Omegahat Statistical Computing

Ideas for statistical computing

Archive for the ‘Uncategorized’ Category

Twitter API with OAuth2 using R

Posted by omegahat on October 13, 2014

I just put together some code to collect tweets from Twitter’s search API for some students at Davis.  A brief document describing the approach and the code itself is available at https://github.com/duncantl/TwitterOAuth2.git. It is not completely robust, but it does illustrate how to

  • use OAuth2 for the application-only authentication,
  • deal with rate-limiting, and
  • cursor through the result set of a single query.

The OAuth2 approach gives us a higher rate-limit.  There is also code to use the OAuth1.1 mechanism by directly signing the request using the ROAuth package. This is quite simple using the ROAuth:::signRequest() function.

I am not the first to do this and other people have posted aspects of this at various places.  This tries to show all the pieces.

Advertisements

Posted in Uncategorized | Leave a Comment »
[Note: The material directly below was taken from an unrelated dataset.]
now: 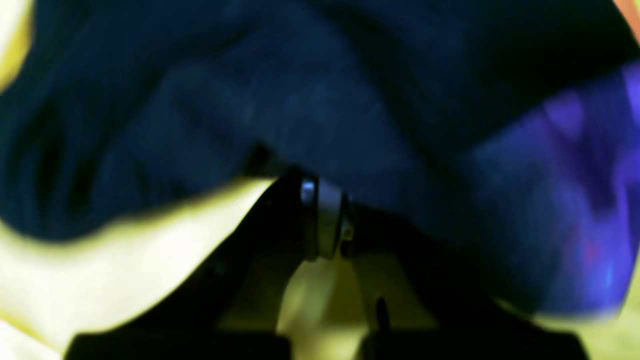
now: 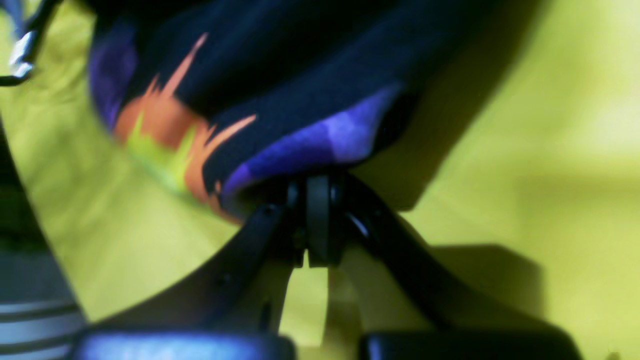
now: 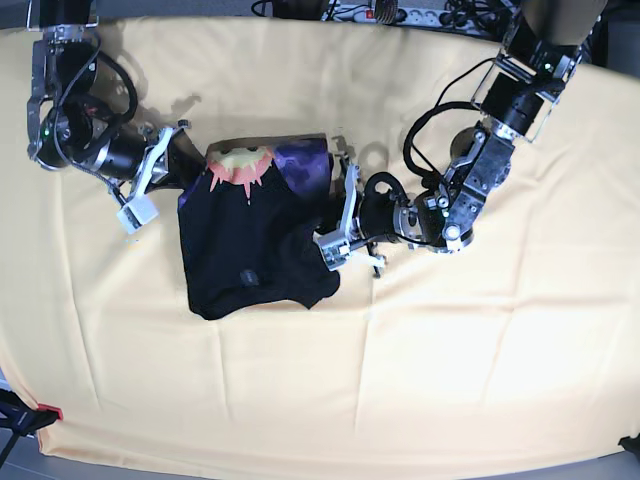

Data Science & Data Engineering

Posted by omegahat on April 15, 2014

I was very happy to participate in an NRC workshop on “TRAINING STUDENTS TO EXTRACT VALUE FROM BIG DATA“.  The discussion was very interesting and there was a terrific mix of very impressive participants.  Near the end, there was a slight contention. One dimension of that was what is perhaps a useful distinction that we should make when talking about Data Science generally.  Many of us talk about databases in Data Science, however, some people think of that in very ambitious, technically advanced and interesting ways.  On the other hand, practitioners (and people thinking from the data analysis perspective), typically think of using databases in a very simple-minded manner, and perhaps as being something dictated by the provider of the data.  As a result, many topics important in database design and implementation are not as relevant to consumers of databases.  So perhaps it is important to think of two types of data scientist – the consumer of data focusing on data analysis, and a different group who are “data engineers” and who design data products and implementations and who can architect important frameworks for the analysts to consume.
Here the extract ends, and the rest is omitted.